Un commutateur « AI off » pourrait faire sensation encore plus sur TikTok – où la rigidité de son algorithme de sélection de contenu a été reconnue pour avoir conduit à des tendances virales majeures et alimenté la popularité globale de la plate-forme. Mais pour s’éloigner de l’IA, il faudra toujours que les utilisateurs exercent leur pouvoir d’agir – puisque la réglementation exige seulement que les plateformes offrent un choix qui n’est pas basé sur le profilage. Il reste donc à voir si la communauté de TikTok interagira avec les nouveaux flux non personnalisés.

Ils pourraient tout simplement être horrifiés par la banalité des contenus postés sur la plateforme une fois qu’ils sortent de la bulle d’attention filtrée par l’IA. Une génération d’influenceurs natifs des médias sociaux s’enfuira certainement en criant à la perspective d’une réduction de l’engagement. Mais d’autres utilisateurs, qui en ont assez de voir le babillage des influenceurs polluer leurs fils d’actualité, pourraient bien pleurer de soulagement à la perspective d’un bouton facile à actionner pour éliminer les bruits parasites. 

L’impact de la responsabilisation accrue des utilisateurs sur les plateformes grand public ne conduira peut-être pas à un changement immédiat et radical. Mais nous devrions nous réjouir de notre nouvelle capacité à faire taire les algorithmes. Cela n’a que trop tardé.
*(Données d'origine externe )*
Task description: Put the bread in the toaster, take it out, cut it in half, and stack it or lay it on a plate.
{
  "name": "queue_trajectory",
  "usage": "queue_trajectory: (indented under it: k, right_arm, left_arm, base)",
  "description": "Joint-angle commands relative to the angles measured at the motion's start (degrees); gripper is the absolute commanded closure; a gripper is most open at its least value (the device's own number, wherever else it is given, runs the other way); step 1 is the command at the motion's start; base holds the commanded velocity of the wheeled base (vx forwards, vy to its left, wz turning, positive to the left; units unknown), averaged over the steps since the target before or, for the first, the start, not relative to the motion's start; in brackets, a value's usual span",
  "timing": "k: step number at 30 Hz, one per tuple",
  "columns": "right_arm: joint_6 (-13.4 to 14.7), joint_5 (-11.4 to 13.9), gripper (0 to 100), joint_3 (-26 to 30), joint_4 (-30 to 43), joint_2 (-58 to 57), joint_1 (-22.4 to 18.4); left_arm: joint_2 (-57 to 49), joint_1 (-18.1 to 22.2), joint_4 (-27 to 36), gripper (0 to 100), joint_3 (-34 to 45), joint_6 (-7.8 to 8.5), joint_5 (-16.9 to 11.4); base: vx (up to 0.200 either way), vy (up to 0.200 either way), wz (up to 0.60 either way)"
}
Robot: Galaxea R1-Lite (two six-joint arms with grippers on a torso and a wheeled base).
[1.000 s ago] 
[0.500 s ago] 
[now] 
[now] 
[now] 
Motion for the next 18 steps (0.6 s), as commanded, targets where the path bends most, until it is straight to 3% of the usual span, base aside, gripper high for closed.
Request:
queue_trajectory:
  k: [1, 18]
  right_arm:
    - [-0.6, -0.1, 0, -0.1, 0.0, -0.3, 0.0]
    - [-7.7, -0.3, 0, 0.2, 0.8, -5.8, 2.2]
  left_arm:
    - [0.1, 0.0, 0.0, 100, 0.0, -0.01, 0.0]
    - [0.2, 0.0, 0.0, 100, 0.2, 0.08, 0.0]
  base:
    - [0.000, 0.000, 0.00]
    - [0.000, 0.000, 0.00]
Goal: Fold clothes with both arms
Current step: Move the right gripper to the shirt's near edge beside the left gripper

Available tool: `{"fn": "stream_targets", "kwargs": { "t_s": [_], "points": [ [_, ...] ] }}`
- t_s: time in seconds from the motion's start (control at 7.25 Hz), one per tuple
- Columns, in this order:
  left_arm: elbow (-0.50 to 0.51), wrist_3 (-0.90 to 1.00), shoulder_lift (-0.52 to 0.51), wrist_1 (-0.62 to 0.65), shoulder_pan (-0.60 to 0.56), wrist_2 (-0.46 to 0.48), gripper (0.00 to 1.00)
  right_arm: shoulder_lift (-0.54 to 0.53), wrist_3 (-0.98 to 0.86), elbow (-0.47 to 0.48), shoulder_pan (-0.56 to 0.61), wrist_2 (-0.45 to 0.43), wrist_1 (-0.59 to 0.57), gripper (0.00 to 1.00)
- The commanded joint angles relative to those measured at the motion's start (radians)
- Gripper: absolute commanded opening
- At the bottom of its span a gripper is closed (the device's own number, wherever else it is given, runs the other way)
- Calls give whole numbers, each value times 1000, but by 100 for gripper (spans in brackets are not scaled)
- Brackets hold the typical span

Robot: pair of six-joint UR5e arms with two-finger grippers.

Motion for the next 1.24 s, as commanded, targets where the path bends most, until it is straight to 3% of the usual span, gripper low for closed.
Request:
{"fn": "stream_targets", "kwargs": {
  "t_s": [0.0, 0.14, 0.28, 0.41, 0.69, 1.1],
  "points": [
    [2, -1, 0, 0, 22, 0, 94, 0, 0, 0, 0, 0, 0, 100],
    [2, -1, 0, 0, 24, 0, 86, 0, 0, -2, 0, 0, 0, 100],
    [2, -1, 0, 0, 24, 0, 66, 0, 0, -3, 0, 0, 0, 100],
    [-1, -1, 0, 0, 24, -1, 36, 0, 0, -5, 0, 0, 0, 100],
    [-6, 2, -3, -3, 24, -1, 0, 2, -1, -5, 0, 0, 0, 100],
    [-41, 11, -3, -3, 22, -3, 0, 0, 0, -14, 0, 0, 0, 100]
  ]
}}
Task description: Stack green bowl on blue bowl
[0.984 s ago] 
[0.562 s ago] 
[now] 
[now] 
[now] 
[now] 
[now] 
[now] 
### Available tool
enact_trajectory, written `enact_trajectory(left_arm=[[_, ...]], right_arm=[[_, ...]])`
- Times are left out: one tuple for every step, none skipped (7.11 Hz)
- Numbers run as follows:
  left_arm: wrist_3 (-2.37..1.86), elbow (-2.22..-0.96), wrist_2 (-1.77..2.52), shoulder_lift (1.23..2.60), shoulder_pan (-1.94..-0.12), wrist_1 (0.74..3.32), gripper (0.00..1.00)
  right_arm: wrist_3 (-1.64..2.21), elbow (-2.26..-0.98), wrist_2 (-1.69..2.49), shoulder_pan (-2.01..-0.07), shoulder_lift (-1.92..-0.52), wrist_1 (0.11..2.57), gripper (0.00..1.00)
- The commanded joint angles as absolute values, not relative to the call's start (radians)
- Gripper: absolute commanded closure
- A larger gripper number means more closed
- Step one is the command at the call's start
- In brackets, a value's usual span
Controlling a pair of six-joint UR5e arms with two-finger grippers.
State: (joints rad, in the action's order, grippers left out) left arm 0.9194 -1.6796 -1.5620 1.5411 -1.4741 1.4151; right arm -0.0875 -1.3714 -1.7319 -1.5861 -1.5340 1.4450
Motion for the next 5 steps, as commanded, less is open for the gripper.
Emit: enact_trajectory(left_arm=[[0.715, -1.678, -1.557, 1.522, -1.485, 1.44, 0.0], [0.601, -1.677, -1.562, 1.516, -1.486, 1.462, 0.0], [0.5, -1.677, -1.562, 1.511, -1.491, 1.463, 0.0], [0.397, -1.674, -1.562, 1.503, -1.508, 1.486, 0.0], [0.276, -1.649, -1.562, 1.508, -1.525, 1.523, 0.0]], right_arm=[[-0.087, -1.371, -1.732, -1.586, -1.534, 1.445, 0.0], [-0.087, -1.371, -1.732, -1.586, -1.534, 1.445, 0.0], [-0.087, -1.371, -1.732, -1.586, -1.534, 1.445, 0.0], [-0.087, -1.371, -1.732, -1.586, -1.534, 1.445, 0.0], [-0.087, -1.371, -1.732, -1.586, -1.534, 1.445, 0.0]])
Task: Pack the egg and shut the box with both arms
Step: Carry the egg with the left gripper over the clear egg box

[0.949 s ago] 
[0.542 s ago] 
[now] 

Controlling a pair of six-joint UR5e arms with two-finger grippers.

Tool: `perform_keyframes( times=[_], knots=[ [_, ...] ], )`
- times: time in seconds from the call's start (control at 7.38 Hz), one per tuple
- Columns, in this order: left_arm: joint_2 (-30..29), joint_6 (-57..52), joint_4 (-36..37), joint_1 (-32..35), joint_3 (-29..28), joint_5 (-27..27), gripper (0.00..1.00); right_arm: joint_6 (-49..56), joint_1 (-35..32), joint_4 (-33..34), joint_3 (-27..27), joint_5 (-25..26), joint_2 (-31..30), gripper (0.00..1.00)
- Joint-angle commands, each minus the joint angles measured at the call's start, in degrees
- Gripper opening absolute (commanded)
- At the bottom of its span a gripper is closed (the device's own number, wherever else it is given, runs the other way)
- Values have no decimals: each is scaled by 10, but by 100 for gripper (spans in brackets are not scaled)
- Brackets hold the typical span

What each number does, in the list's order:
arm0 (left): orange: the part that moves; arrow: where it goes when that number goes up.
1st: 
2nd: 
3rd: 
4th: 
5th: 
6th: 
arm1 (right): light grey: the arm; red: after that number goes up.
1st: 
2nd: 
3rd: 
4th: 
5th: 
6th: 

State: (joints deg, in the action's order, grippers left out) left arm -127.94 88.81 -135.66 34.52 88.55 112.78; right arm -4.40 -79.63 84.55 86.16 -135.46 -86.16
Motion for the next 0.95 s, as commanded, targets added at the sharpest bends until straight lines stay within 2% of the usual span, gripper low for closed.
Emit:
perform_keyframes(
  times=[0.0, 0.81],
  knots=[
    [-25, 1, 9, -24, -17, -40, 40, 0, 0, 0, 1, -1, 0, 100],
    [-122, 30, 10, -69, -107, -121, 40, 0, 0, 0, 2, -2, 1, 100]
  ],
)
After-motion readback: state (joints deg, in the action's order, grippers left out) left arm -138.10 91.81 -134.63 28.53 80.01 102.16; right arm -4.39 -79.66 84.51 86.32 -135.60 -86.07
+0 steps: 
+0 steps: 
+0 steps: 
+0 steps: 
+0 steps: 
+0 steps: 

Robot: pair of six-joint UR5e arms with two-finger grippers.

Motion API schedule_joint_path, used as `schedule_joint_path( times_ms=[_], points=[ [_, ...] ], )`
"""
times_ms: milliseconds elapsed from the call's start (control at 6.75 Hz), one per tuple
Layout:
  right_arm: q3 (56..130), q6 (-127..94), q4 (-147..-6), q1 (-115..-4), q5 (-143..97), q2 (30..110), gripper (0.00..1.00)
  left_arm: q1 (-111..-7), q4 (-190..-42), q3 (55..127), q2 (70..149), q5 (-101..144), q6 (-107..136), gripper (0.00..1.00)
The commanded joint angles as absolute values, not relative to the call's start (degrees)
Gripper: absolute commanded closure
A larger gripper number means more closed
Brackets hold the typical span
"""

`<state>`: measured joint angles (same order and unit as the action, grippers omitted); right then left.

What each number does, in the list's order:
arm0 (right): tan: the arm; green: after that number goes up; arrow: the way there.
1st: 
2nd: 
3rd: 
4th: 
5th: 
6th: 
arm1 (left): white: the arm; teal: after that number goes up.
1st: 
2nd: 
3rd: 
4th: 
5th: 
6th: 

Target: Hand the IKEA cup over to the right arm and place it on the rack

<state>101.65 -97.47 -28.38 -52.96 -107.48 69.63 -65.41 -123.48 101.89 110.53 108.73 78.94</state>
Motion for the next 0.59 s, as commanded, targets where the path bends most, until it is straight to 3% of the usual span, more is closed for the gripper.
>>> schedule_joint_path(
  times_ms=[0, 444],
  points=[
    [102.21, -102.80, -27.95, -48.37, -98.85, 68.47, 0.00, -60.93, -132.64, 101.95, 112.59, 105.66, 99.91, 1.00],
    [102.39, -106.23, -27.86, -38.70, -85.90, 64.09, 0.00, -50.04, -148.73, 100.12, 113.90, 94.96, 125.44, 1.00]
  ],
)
Il faut y voir le début de la dissociation du pouvoir des plateformes. La DSA, ainsi que sa réglementation sœur, la Digital Markets Act (loi sur les marchés numériques) – une réforme de la concurrence ex ante qui cible les plateformes numériques d’intermédiation les plus puissantes – est une réglementation substantielle qui impose bien plus de contraintes aux plateformes que le simple fait d’offrir aux utilisateurs le libre choix de refuser la personnalisation. Elle exige notamment qu’elles identifient et atténuent les risques systémiques découlant de leur utilisation de l’IA et qu’elles ouvrent leurs données à des chercheurs externes afin que des universitaires indépendants puissent étudier de manière approfondie les impacts technosociaux, pour n’en citer que deux.

Ce type de visibilité de l’intérêt public au sommet des géants de la technologie est également attendu depuis longtemps. Et l’asymétrie de l’information que les géants de la technologie publicitaire, en particulier, ont exploitée pour accroître leurs résultats financiers aux dépens de nos yeux a toujours été radicalement injuste.

Il est grand temps qu’ils redonnent. Et il est grand temps que nous ayons des options simples pour empêcher leurs systèmes de ciblage de contenu de voler notre temps libre.

L’abandon silencieux de l’algorithme pourrait être la prochaine grande tendance. Ne vous attendez pas à ce que celui-ci devienne viral.